Is the future in your hands?

All of this suggests a coming age of hands-free farming is on its way. In a prepared testimony from Syngenta, littered with reference to Google’s self-driving cars and rocket ship development, Monsanto’s chief technology officer states: ‘The pace of innovation is accelerating, and new tools and applications are creating a healthy disruption in agriculture.’

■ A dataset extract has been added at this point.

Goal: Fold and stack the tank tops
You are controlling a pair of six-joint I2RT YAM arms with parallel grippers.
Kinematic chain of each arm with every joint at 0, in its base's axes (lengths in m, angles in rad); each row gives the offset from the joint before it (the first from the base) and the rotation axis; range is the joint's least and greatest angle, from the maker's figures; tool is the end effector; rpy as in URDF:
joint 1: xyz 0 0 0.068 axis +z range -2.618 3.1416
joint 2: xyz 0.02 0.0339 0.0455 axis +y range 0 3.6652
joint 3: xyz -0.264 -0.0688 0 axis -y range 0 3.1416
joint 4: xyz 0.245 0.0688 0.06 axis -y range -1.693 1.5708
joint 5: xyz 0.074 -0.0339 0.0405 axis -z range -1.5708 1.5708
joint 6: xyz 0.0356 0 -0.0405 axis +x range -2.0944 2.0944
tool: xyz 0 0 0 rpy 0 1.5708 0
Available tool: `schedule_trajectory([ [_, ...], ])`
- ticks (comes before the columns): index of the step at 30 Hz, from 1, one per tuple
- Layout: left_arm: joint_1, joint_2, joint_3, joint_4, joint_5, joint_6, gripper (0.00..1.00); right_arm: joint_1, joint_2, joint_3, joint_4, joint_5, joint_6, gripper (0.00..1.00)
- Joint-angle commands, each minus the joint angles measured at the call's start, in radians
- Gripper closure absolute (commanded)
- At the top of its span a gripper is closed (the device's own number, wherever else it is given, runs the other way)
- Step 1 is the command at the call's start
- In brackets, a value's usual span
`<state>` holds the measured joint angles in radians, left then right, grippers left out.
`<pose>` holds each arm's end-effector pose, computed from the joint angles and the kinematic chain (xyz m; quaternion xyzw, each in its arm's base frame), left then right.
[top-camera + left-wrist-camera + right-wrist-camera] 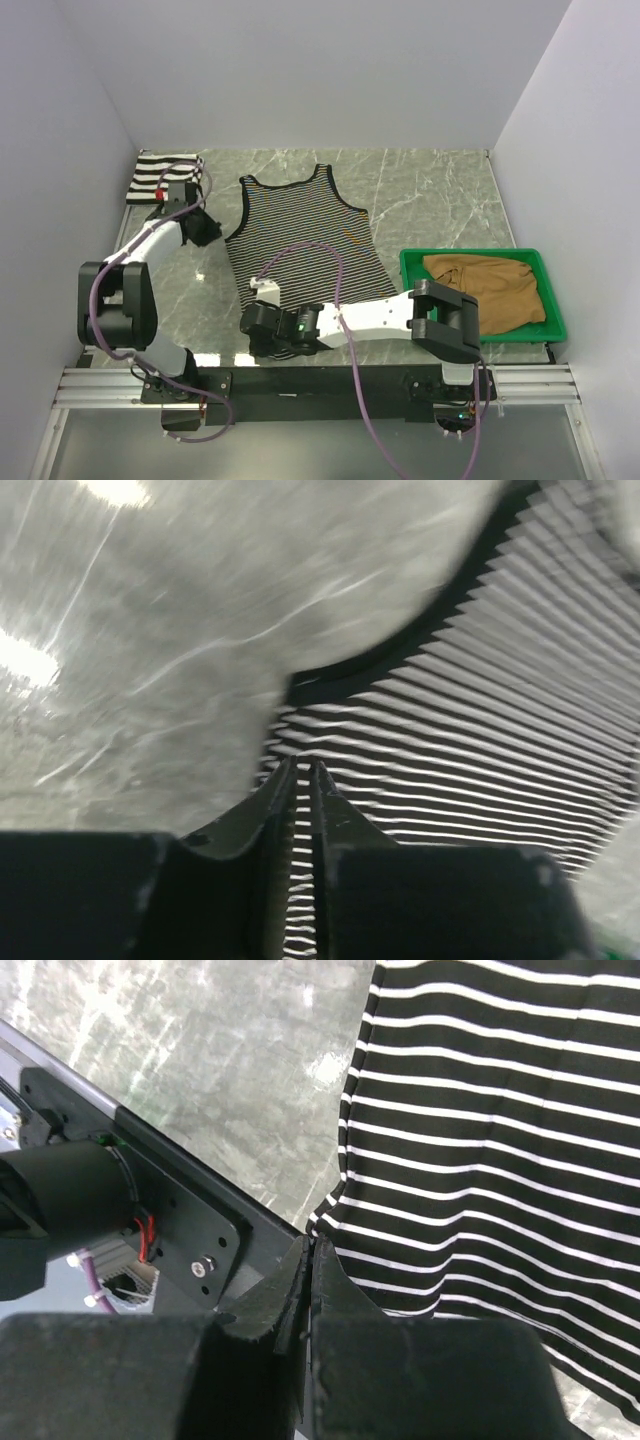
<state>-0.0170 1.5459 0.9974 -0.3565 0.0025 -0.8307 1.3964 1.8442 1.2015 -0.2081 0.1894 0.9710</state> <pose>0.3214 -0.0056 0.2147 -0.3736 0.8681 -0.1355 0.2974 0.0752 0.3881 0.1870 -0.1641 0.9177 0.2913 0.2143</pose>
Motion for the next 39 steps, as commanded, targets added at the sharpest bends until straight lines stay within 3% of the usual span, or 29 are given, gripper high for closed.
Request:
schedule_trajectory([
  [1,-0.008,0.023,-0.071,0.062,-0.024,-0.042,0.82,-0.013,-0.059,-0.007,0.032,-0.001,0.021,1.00],
  [6,-0.014,0.056,-0.100,0.103,-0.029,-0.042,0.64,-0.016,-0.063,-0.019,0.038,-0.001,0.021,1.00],
  [14,-0.021,0.109,-0.131,0.234,0.007,-0.025,0.57,-0.017,-0.060,-0.029,0.047,-0.002,0.026,1.00],
  [25,-0.037,0.200,-0.103,0.234,-0.031,-0.028,0.72,-0.019,-0.099,-0.069,0.058,0.007,0.038,1.00],
  [29,-0.037,0.201,-0.065,0.215,-0.053,-0.021,0.93,-0.019,-0.097,-0.050,0.055,-0.002,0.034,1.00],
  [31,-0.037,0.195,-0.019,0.186,-0.061,-0.009,0.98,-0.019,-0.088,-0.031,0.053,-0.024,0.031,1.00],
  [39,-0.009,0.183,0.171,0.048,-0.153,0.054,0.99,-0.017,-0.008,0.130,0.053,-0.105,0.029,1.00],
])
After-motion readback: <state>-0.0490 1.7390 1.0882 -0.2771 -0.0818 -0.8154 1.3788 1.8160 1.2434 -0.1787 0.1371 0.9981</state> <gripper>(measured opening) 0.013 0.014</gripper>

Robots have been developed for tasks like recognising and picking ripe fruit, or identifying and eradicating individual weeds; Monsanto and Bayer both already offer digital farming services. Data from sensors in farmers’ fields and satellites decide the appropriate seeds to plant, the exact amount of chemicals to apply and the exact time to apply them throughout the growing season.

This is indicative of the Modern Age. It reveals humanity’s automation bias: mankind trusts software, but sometimes this trust is so strong that other sources of information, including humans’ own senses, are distrusted.

“To resist invention is not to reject invention. It’s to humble invention, to bring progress down to Earth,” writes the author Nicholas Carr in his book The Glass Cage. “What makes one tool superior to another has nothing to do with how new it is. What matters is how it enlarges us or diminishes us, how it shapes our experience of nature and culture and one another,” he says.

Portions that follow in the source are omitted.